◆ **WHAT TO PRODUCE**
Read through the data, and wherever a line holds the word "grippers", write that line out.

◆ **INPUT DATA**
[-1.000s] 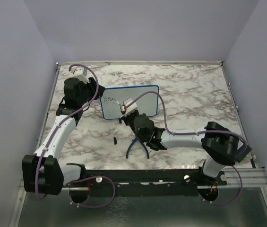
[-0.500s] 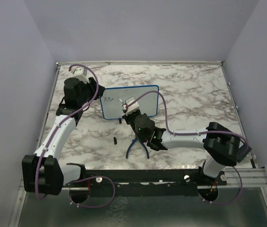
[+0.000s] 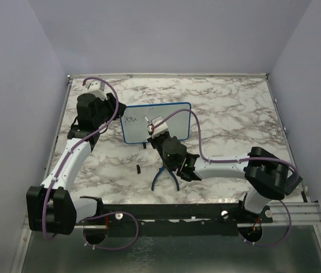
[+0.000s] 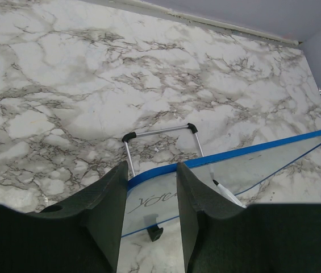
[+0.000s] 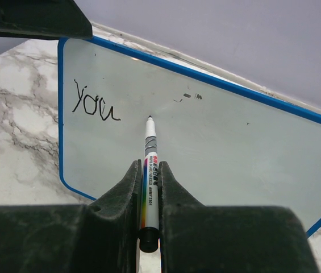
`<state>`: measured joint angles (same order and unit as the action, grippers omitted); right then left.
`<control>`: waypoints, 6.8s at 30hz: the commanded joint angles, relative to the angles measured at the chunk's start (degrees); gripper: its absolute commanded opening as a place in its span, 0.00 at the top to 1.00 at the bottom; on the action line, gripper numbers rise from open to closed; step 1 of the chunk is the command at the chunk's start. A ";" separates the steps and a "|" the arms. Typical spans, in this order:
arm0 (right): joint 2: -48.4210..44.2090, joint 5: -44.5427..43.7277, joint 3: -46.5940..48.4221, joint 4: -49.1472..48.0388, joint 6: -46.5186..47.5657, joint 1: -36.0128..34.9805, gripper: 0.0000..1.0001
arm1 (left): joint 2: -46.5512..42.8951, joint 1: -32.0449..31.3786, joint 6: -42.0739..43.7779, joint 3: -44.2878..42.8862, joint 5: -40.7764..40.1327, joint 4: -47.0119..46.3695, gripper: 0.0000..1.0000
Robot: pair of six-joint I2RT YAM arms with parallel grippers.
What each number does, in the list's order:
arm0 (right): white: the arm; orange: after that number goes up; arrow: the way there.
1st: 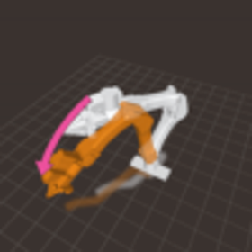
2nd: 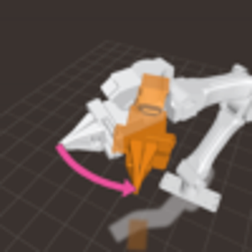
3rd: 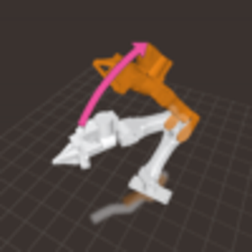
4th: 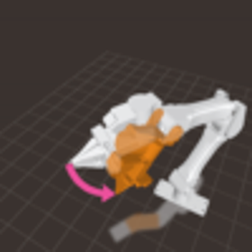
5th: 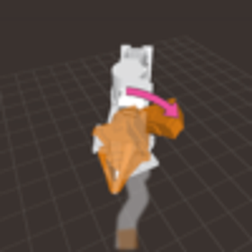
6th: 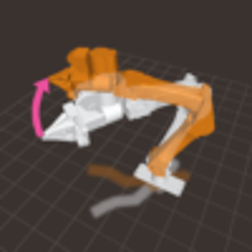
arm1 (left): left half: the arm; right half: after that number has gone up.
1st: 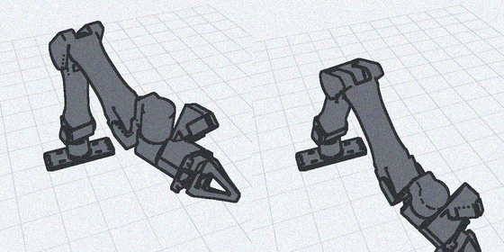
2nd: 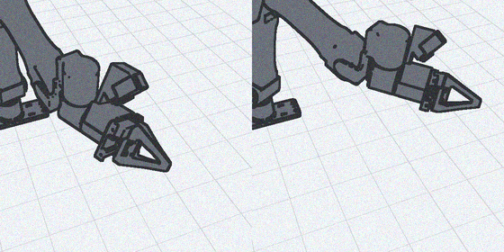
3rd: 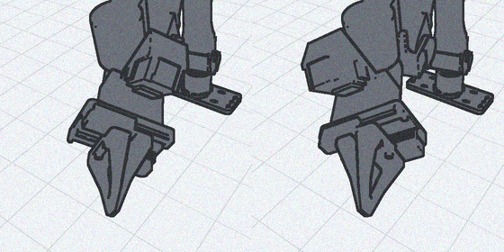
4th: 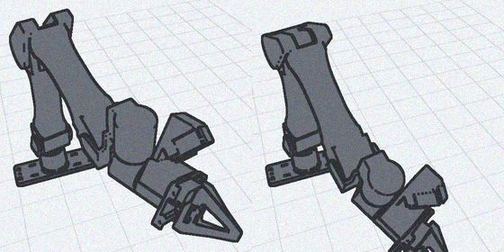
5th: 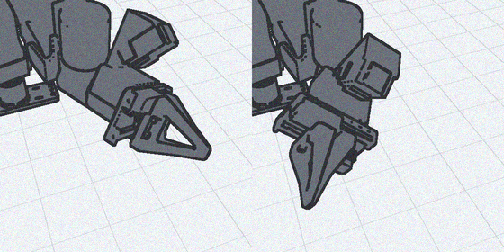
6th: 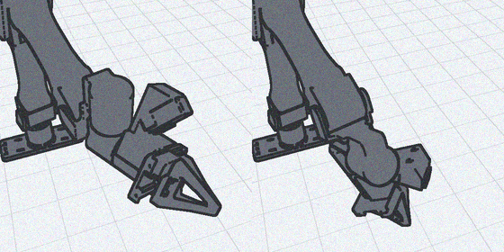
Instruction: Write a sentence on the whiteboard
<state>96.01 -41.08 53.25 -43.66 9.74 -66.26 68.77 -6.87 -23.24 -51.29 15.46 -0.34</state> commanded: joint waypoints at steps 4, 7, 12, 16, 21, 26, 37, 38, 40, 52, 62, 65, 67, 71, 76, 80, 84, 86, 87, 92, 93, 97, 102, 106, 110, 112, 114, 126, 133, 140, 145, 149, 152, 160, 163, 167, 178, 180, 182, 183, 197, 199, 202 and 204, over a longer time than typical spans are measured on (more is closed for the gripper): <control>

◆ **WRITTEN REPLY**
`<state>`: measured joint angles (same order and unit as the action, grippers omitted); right then left.
Robot: pair of six-joint I2RT YAM arms with parallel grippers.

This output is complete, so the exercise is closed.